Step 4: Deploy with Terraform
terraform/pattern_e/main.tf:
resource "aws_lambda_function" "main" {
function_name = "ai-patterns-pattern-e"
handler = "src.lambda_handler.handler"
runtime = "python3.12"
filename = "../../pattern-e-single-agent/dist/lambda.zip"
timeout = 60
memory_size = 512
environment {
variables = {
OPENAI_API_KEY = var.openai_api_key
}
}
}
resource "aws_apigatewayv2_api" "api" {
name = "ai-patterns-pattern-e"
protocol_type = "HTTP"
}
resource "aws_apigatewayv2_integration" "lambda" {
api_id = aws_apigatewayv2_api.api.id
integration_type = "AWS_PROXY"
integration_uri = aws_lambda_function.main.invoke_arn
}
Deploy:
cd terraform/pattern_e
cp terraform.tfvars.example terraform.tfvars
# Edit terraform.tfvars: add your OpenAI API key
terraform init
terraform apply
Output:
api_endpoint = "https://abc123.execute-api.us-east-1.amazonaws.com"
Step 5: Test
# Health check
curl https://abc123.execute-api.us-east-1.amazonaws.com/health
# Chat
curl -X POST https://abc123.execute-api.us-east-1.amazonaws.com/chat \
-H "Content-Type: application/json" \
-d '{"message": "What courts are available tomorrow at 3pm?"}'
Response:
{
"response": "Here are the available courts for tomorrow at 3pm:\n- Court A (ID: 2024-12-16_CourtA_1500)\n- Court B (ID: 2024-12-16_CourtB_1500)\n- Court C (ID: 2024-12-16_CourtC_1500)\n\nWould you like to book one of these?"
}
When to Use This Pattern
| Use Case | Recommended? |
|---|---|
| Customer support bot (unpredictable questions) | ✅ Perfect fit |
| Booking system (check → book workflow) | ✅ Good (if users ask questions) |
| Data extraction (fixed schema) | ❌ Use function calling instead |
| Multi-step research (needs reasoning) | ✅ Perfect fit |
| Simple Q&A (no tools needed) | ❌ Overkill, use basic chat |
Rule of thumb: If you can’t write the workflow as a flowchart, use agents.
Trade-offs
Pros
| Benefit | Why It Matters |
|---|---|
| Less code | No manual loop management |
| Better UX | Agent adapts to user’s conversational style |
| Easier to extend | Add tools with @function_tool, done |
| Natural reasoning | LLM decides when to call what |
Cons
| Drawback | Impact |
|---|---|
| Less control | Can’t enforce “always check before booking” |
| Higher latency | Multiple LLM calls (reasoning loops) |
| Higher cost | More tokens per request than function calling |
| Debugging harder | Agent’s internal reasoning is opaque |
Cost Comparison
Function calling (Pattern D):
- Average: 2-3 LLM calls per booking
- ~$0.002 per request (GPT-4o-mini)
Agent (Pattern E):
- Average: 3-5 LLM calls per booking
- ~$0.004 per request (GPT-4o-mini)
When it’s worth it: User asks clarifying questions → agent’s natural flow saves engineering time.
Next Steps
- Try the live demo: https://ok1ro2wdf1.execute-api.us-east-1.amazonaws.com/health
- Clone the repo: https://github.com/mossgreen/ai-orchestration-patterns
- Read the blog series: https://mossgreen.github.io/Booking-system-ai-orchestration/
What’s next?
- Pattern F: Multi-Agent (Manager routes to specialists)

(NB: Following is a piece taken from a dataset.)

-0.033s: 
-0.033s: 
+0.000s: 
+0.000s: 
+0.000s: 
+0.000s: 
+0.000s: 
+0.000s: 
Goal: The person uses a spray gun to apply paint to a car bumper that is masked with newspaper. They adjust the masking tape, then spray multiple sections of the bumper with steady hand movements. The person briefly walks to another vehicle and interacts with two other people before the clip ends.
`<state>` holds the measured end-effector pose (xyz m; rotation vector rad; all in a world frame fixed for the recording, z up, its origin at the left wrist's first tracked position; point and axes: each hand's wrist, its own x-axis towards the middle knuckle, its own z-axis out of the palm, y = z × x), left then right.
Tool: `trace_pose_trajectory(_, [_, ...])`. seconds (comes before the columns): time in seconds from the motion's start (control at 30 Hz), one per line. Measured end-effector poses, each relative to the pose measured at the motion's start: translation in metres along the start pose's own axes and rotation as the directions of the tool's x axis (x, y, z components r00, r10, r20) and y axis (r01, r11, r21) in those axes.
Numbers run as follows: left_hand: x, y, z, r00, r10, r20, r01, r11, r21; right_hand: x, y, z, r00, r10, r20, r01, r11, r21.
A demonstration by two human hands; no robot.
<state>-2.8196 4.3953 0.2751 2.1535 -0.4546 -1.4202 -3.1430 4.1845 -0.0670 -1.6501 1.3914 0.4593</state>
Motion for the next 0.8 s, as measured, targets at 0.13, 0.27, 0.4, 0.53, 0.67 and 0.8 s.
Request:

- Pattern G: Multi-Agent Multi-Process (Each agent = separate Lambda)
- Pattern H: AWS Bedrock Agents (Fully managed)
Conclusion
Deploying an AI agent to AWS doesn’t require complex orchestration frameworks. With OpenAI Agents SDK + FastAPI + Lambda, you get:
- Production-ready API in ~150 lines of code
- Serverless scaling (0 → 1000s RPS)
- <100ms cold start (with provisioned concurrency)
The key insight: Agents aren’t magic. They’re just LLMs with autonomy over their reasoning loop. Use them when the workflow is conversational, not deterministic.
Remember: No magic. Start simple, add complexity only when needed.